Many exercise-related injuries and pain result directly from the wrong pair of shoes – after all, like a bra or a pair of glasses, your sneakers need to fit your exact measurements and
specifications. So simply snapping up a pair of sneakers because they are on sale is not always the best approach. Instead, use this guide to figure out exactly what your feet need in terms of
running shoes to endure exercise pain-free.
SHOES WITH SUPPORT
Running and walking shoes should be like good friends: Always there when you need them and providing unconditional support. But if you are experiencing ankle, knee or lower back pain during or after
exercise, chances are your shoes are not holding up their end of the support bargain.
Check out the bottoms of your current pair: Is the tread worn down more on the inside of the sole than on the outside?
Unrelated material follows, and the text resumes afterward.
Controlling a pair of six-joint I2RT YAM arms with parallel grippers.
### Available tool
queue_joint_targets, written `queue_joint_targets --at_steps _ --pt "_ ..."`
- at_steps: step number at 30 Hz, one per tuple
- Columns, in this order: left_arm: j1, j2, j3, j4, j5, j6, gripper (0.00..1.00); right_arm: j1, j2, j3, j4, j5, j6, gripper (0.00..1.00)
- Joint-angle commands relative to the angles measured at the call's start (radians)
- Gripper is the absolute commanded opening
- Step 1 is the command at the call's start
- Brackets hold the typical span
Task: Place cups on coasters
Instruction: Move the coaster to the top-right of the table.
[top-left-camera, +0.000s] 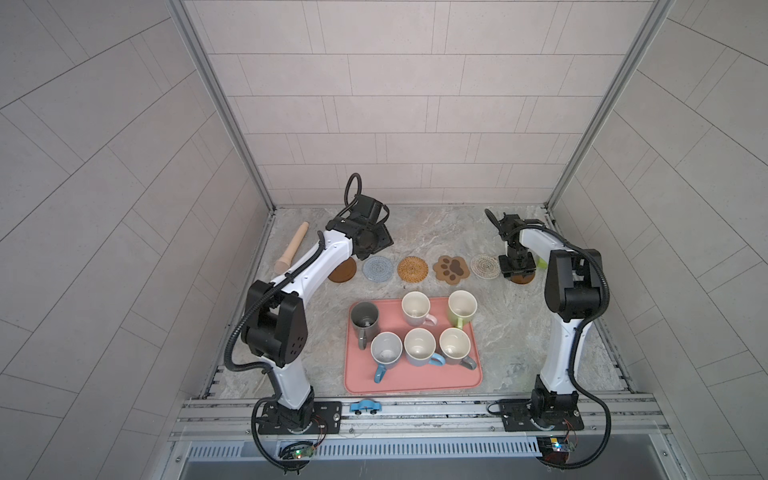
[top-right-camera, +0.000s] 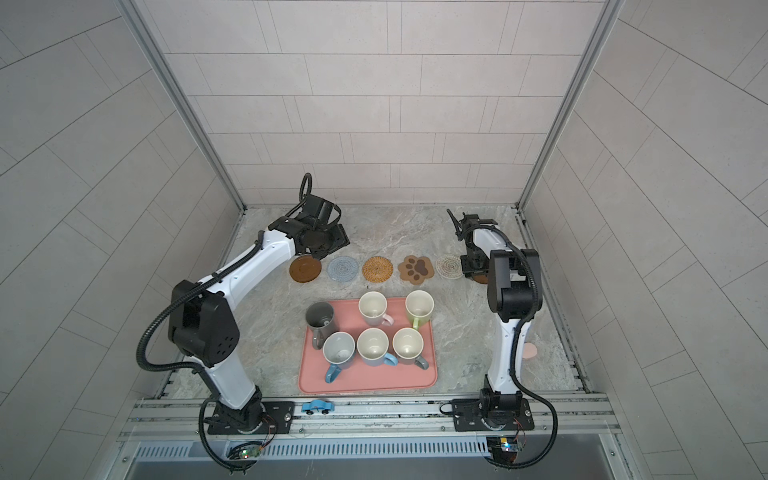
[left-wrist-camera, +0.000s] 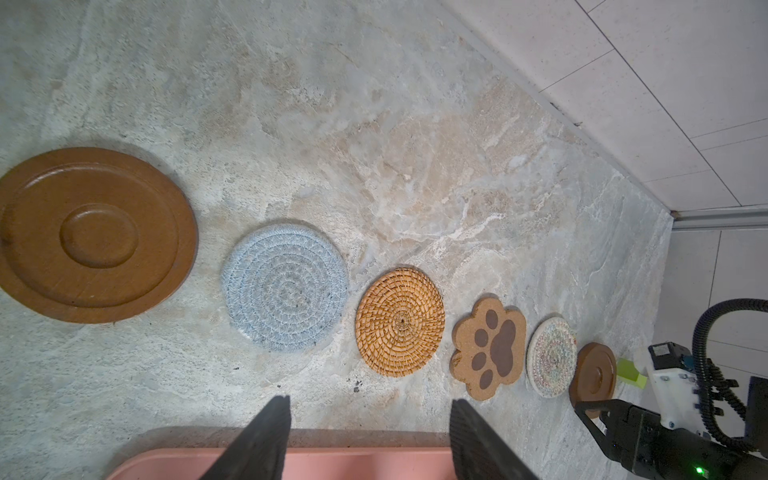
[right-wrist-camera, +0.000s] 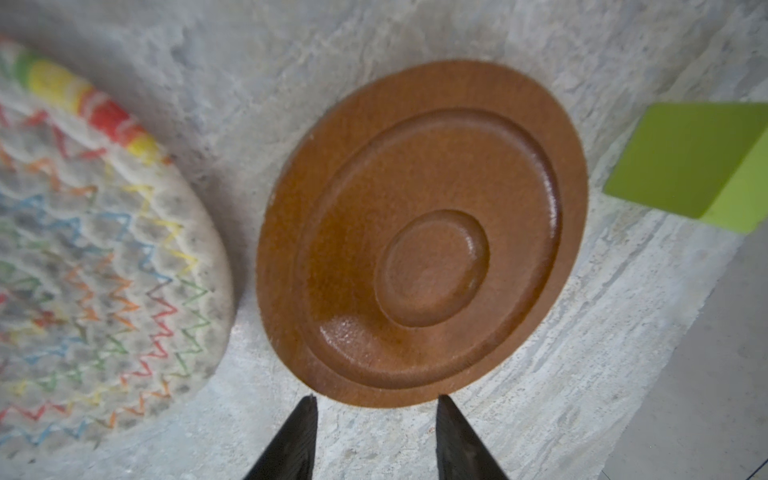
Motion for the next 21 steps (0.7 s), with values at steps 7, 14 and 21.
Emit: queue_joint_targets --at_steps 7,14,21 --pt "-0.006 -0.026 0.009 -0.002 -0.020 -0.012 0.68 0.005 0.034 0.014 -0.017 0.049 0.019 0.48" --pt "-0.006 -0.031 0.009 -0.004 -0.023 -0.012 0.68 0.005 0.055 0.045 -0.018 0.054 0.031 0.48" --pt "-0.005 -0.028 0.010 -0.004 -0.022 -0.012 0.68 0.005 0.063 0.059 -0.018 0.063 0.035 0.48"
If so, then you are probably an overpronator -- which means your feet tend to
turn in when running or walking. If you notice more wear on the outside of the sole, you are a supinator, which means your feet supinate
, or turn out.
Shoes with extra support systems will work to stabilize wayward feet and prevent injuries to your ankles, knees and lower back. If you have low arches or flat feet, you need a supportive shoe.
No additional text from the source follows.